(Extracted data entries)

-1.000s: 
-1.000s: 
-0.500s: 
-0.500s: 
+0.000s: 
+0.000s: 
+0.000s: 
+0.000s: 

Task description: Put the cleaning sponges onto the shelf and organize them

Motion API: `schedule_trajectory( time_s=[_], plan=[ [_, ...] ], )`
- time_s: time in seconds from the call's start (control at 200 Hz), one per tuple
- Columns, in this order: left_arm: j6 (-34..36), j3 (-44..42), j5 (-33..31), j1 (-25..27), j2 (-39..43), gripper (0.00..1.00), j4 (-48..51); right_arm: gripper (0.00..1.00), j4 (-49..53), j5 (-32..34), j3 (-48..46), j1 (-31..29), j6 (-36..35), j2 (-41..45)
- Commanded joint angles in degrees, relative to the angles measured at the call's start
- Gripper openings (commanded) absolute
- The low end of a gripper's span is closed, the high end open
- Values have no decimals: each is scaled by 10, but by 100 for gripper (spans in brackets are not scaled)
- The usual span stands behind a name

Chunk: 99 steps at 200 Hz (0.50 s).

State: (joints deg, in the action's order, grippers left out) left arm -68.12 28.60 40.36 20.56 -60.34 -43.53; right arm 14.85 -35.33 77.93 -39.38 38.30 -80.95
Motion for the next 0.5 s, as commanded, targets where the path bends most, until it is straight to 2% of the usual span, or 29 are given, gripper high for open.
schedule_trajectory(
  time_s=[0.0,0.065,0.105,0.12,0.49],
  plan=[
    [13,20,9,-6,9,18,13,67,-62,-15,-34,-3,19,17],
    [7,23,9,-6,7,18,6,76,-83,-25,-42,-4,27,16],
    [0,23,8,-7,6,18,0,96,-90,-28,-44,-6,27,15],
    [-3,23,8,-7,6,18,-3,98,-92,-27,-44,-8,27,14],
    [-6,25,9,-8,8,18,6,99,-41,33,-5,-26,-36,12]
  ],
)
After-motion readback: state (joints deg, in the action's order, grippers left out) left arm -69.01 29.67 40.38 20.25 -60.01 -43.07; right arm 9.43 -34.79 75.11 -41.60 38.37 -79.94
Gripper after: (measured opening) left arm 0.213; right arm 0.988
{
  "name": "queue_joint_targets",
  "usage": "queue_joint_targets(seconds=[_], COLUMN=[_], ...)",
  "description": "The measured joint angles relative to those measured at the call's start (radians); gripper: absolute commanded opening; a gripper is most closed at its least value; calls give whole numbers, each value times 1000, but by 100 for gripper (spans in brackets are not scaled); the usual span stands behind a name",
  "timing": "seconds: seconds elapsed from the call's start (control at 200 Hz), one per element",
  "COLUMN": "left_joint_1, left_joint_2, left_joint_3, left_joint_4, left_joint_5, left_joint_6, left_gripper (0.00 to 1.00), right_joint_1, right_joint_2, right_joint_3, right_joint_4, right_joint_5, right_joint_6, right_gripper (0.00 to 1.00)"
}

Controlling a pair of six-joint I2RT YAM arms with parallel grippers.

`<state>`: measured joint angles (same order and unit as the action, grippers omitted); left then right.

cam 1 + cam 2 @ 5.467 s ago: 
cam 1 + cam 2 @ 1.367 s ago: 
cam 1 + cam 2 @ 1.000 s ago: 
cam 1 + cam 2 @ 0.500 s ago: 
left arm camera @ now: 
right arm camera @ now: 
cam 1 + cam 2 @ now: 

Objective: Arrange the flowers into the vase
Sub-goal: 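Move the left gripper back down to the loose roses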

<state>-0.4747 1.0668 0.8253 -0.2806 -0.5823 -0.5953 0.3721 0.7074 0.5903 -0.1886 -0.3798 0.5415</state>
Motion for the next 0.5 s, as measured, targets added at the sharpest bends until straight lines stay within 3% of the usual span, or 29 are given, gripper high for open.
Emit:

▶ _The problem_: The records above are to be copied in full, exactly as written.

▶ _Your response_:
-1.000s: 
-1.000s: 
-0.500s: 
-0.500s: 
+0.000s: 
+0.000s: 
+0.000s: 
+0.000s: 

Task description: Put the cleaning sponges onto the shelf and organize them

Motion API: `schedule_trajectory( time_s=[_], plan=[ [_, ...] ], )`
- time_s: time in seconds from the call's start (control at 200 Hz), one per tuple
- Columns, in this order: left_arm: j6 (-34..36), j3 (-44..42), j5 (-33..31), j1 (-25..27), j2 (-39..43), gripper (0.00..1.00), j4 (-48..51); right_arm: gripper (0.00..1.00), j4 (-49..53), j5 (-32..34), j3 (-48..46), j1 (-31..29), j6 (-36..35), j2 (-41..45)
- Commanded joint angles in degrees, relative to the angles measured at the call's start
- Gripper openings (commanded) absolute
- The low end of a gripper's span is closed, the high end open
- Values have no decimals: each is scaled by 10, but by 100 for gripper (spans in brackets are not scaled)
- The usual span stands behind a name

Chunk: 99 steps at 200 Hz (0.50 s).

State: (joints deg, in the action's order, grippers left out) left arm -68.12 28.60 40.36 20.56 -60.34 -43.53; right arm 14.85 -35.33 77.93 -39.38 38.30 -80.95
Motion for the next 0.5 s, as commanded, targets where the path bends most, until it is straight to 2% of the usual span, or 29 are given, gripper high for open.
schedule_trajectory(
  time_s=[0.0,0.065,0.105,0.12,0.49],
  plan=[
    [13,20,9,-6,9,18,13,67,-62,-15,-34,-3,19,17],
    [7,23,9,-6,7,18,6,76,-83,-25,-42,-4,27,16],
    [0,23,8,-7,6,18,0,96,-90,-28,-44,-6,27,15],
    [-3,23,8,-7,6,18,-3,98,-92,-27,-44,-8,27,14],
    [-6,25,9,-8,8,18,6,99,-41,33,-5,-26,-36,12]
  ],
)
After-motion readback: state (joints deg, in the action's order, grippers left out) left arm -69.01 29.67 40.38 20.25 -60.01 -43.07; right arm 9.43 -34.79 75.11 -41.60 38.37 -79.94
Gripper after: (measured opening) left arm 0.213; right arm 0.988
{
  "name": "queue_joint_targets",
  "usage": "queue_joint_targets(seconds=[_], COLUMN=[_], ...)",
  "description": "The measured joint angles relative to those measured at the call's start (radians); gripper: absolute commanded opening; a gripper is most closed at its least value; calls give whole numbers, each value times 1000, but by 100 for gripper (spans in brackets are not scaled); the usual span stands behind a name",
  "timing": "seconds: seconds elapsed from the call's start (control at 200 Hz), one per element",
  "COLUMN": "left_joint_1, left_joint_2, left_joint_3, left_joint_4, left_joint_5, left_joint_6, left_gripper (0.00 to 1.00), right_joint_1, right_joint_2, right_joint_3, right_joint_4, right_joint_5, right_joint_6, right_gripper (0.00 to 1.00)"
}

Controlling a pair of six-joint I2RT YAM arms with parallel grippers.

`<state>`: measured joint angles (same order and unit as the action, grippers omitted); left then right.

cam 1 + cam 2 @ 5.467 s ago: 
cam 1 + cam 2 @ 1.367 s ago: 
cam 1 + cam 2 @ 1.000 s ago: 
cam 1 + cam 2 @ 0.500 s ago: 
left arm camera @ now: 
right arm camera @ now: 
cam 1 + cam 2 @ now: 

Objective: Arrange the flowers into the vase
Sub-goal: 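Move the left gripper back down to the loose roses
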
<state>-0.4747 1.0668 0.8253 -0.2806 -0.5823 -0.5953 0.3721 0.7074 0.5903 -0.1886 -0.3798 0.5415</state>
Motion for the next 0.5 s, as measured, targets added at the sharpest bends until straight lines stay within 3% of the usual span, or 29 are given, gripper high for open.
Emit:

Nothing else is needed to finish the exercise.